WideStrings on Windows platforms are allocated in *system* space, so 
that they can be used across processes. Reference counting can occur 
only according to the Windows (COM) rules. Delphi UnicodeStrings are 
stored in the (local) program space instead, so that local reference 
counting can be used. Dunno about passing such strings to other 
processes, though.

>> The codepage aware string type was added to 2.7.1, because there already
>> existed a branch for this and "just" needed to be merged. There does not
>> yet exist any code for Unicode resource strings.
> 
> FPC's Unicode support is still in its infancy. It is not just resource 
> strings that are missing. As my recent message from the fpc-users 
> mailing list shows.
> 
> Vital decisions of how Unicode should be implemented are still not 
> decided by the FPC team. There is a major problem in the FPC project 
> though. The FPC team seems to be dead-locked on how to implement Unicode 
> features. Nobody can agree on anything. Thus no work can be started on 
> the RTL and FCL.
> 
> In the meant time many projects keep implementing there own Unicode 
> workarounds.

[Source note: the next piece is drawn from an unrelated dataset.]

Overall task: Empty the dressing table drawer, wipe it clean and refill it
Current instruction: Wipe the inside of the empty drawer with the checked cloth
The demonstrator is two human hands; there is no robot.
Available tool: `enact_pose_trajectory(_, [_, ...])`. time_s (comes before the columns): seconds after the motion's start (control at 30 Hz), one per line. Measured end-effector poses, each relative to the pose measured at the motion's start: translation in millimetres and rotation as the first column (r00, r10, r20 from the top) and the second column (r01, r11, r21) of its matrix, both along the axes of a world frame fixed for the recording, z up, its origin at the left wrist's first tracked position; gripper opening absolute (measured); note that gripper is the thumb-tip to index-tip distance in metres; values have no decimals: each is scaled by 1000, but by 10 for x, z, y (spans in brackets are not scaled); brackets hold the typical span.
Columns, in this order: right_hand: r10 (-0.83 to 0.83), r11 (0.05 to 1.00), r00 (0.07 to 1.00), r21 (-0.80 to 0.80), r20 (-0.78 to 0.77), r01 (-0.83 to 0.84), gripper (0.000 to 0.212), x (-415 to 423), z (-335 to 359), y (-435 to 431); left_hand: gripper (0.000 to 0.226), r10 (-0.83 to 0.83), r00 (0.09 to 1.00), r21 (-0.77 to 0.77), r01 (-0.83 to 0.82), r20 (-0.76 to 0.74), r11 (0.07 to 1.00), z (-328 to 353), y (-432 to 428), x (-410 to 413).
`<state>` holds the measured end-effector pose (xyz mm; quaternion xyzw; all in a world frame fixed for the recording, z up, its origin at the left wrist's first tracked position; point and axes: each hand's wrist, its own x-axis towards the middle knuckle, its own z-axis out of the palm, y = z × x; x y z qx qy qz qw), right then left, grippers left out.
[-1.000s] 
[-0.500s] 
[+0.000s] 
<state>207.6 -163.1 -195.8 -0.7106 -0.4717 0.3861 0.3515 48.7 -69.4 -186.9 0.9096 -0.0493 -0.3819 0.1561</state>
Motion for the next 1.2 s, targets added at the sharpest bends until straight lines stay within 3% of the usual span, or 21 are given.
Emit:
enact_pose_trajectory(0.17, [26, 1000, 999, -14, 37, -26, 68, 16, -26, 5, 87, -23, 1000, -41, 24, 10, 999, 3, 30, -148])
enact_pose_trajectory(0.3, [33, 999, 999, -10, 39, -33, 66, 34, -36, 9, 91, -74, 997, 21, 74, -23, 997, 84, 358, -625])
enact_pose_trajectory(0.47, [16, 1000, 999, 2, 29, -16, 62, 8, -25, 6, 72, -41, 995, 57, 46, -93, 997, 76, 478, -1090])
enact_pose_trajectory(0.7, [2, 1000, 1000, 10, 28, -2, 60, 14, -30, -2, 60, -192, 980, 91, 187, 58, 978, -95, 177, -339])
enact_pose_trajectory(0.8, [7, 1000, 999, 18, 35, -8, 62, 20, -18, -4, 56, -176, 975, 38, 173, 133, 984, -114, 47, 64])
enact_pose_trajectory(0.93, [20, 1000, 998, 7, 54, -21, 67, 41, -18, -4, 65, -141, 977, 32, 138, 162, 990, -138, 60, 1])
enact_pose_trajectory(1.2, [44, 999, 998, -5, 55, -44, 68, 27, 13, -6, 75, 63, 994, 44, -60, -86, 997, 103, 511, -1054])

Not a good sign, but all we can do.

IMO UTF-8 is supported by all platforms, so that there exists no urgent 
need for adding UTF-16 support. More problematic is the default "String" 
type break between older (AnsiString) and newer (UnicodeString) Delphi 
versions. The consequence of following *that* decision were incompatible 
FCL (and LCL) classes, resulting in double maintenance efforts. This 
duplication can be avoided by using the implicit string conversions, 
offered by the new string types. This applies also to the handling of 
resource strings. The runtime impact depends on the string model used in 
a *program*, where the use of UTF-16 strings would require many 
conversions in *interfacing* UTF-8 components/libraries.

It's unclear whether UTF-16 strings really allow for faster string 
handling, since *full* Unicode support still has to take into account 
UTF-16 *surrogate pairs*, no real difference vs. handling of UTF-8 
multibyte sequences.

> So the BIG question remains: When will the FPC team sit down and hash 
> out the details of implementing Unicode support? Please note, I'm not 
> saying "implement it", just saying... "agree on how it should be 
> implemented". If the FPC team stays in a dead-lock, then maybe the 
> better option would be to allow the public to vote on it.

What special support do you expect?
Which of these features are essentially different for UTF-8 and UTF-16?

DoDi